Description
A Master of Science thesis in Computer Engineering by Jayroop Ramesh entitled, “Artificial Intelligence for Assessing the Correlation Between Sleep Apnoea and Comorbidities”, submitted in August 2022. Thesis advisor is Dr. Assim Sagahyroon and thesis co-advisor is Dr. Fadi Aloul. Soft copy is available (Thesis, Completion Certificate, Approval Signatures, and AUS Archives Consent Form).
Abstract
Sleep apnoea (SA) is a chronic sleep related breathing disorder characterized by partial or complete airway obstruction, known as Obstructive Sleep Apnoea (OSA), or when the brain does not communicate the proper signals to the muscles responsible for breathing, known as Central Sleep Apnoea (CSA) in sleep leading to pauses in breathing. The consequences of SA in patients range from conditions such as excessive daytime sleepiness, insomnia and poor mental health to severe co-morbidities such as coronary heart disease, strokes, and diabetes. The clinically recommended treatments for mitigating OSA are continuous positive airway pressure, weight management and stress reduction. The gold standard method of diagnosis is the polysomnography test (PSG) performed in a sleep laboratory and estimates the severity of the condition by assessing the respective oximetry, snoring, body movements, oronasal airflow, electrocardiogram, electroencephalogram, electro-oculogram and electromyogram measurements. Interestingly, these physiological measures reveal additional information regarding the progression of other relevant conditions such as mental health disorders and cardiovascular complications.

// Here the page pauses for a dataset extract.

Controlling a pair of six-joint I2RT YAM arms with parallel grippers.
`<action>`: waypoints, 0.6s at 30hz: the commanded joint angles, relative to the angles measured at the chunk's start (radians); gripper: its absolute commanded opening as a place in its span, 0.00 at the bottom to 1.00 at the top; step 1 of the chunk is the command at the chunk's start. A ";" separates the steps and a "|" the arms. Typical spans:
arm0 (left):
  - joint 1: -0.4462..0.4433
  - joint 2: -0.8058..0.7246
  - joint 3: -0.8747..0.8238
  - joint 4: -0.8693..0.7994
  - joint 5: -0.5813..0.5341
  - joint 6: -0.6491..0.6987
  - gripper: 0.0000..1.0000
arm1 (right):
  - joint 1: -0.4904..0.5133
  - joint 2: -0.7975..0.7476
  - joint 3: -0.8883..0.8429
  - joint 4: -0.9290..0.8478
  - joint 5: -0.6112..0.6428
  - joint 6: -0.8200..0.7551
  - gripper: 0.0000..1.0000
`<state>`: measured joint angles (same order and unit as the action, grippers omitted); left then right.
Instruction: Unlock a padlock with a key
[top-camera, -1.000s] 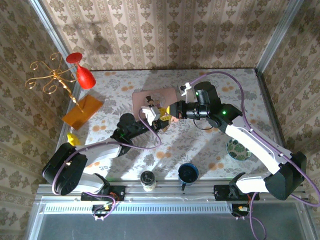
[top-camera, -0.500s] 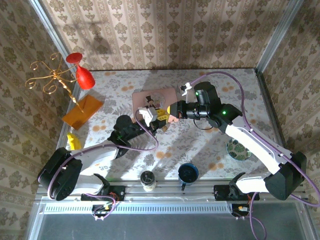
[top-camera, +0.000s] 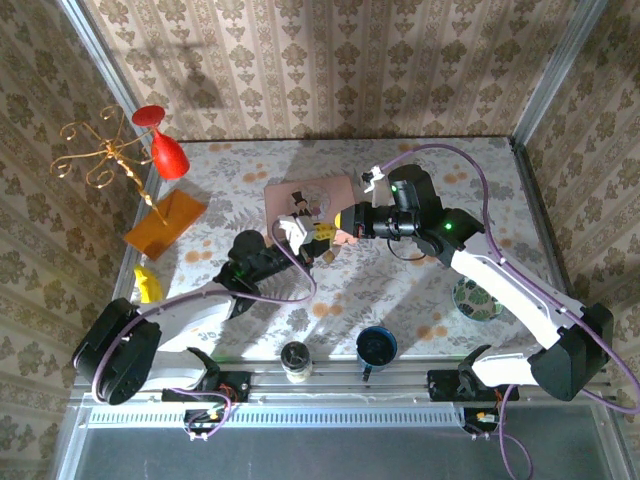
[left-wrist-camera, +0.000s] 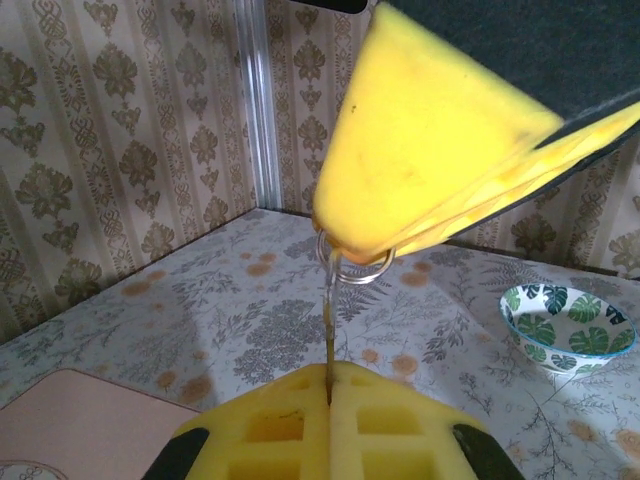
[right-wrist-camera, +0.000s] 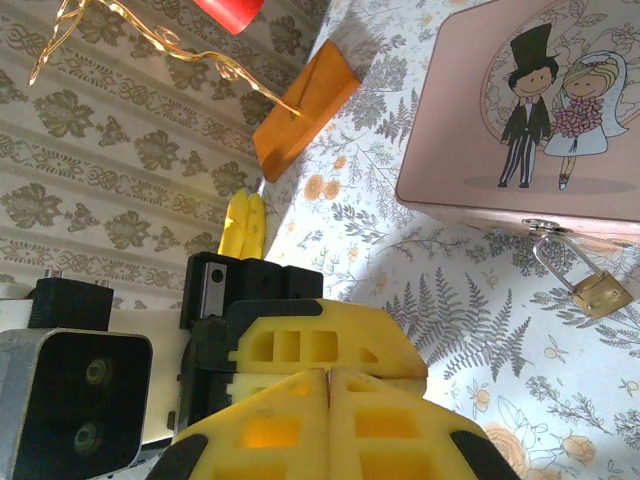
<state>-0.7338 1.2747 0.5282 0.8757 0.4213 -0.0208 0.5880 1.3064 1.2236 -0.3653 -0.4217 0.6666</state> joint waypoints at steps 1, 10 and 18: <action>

The expensive, time consuming and labour-intensive nature of PSG, and the lack of regular monitoring in patients' daily lives with existing solutions motivates the development of clinical support for enhanced prognosis. The goal of this thesis is to provide a comprehensive study for classification of two types of SA, OSA and CSA, by leveraging predictor variables easily acquired by wearable devices or electronic health records. More specifically, we assess the interplay between SA and multiple potential influencers such as depression, anxiety, cardiac activity, sleep habits, sleep physiology, physical measurements with machine learning, deep learning, and statistical methods. The performance measures of the various constructed algorithms for classifying SA are reported using standard evaluation metrics. Furthermore, post-hoc feature importance analysis is used for model decision interpretation with Shapley values, and calibration is conducted to align model prediction probability with relative frequency of the disease in the dataset. Finally, we implement a model on an FPGA for sleep staging in a sleep-disordered population.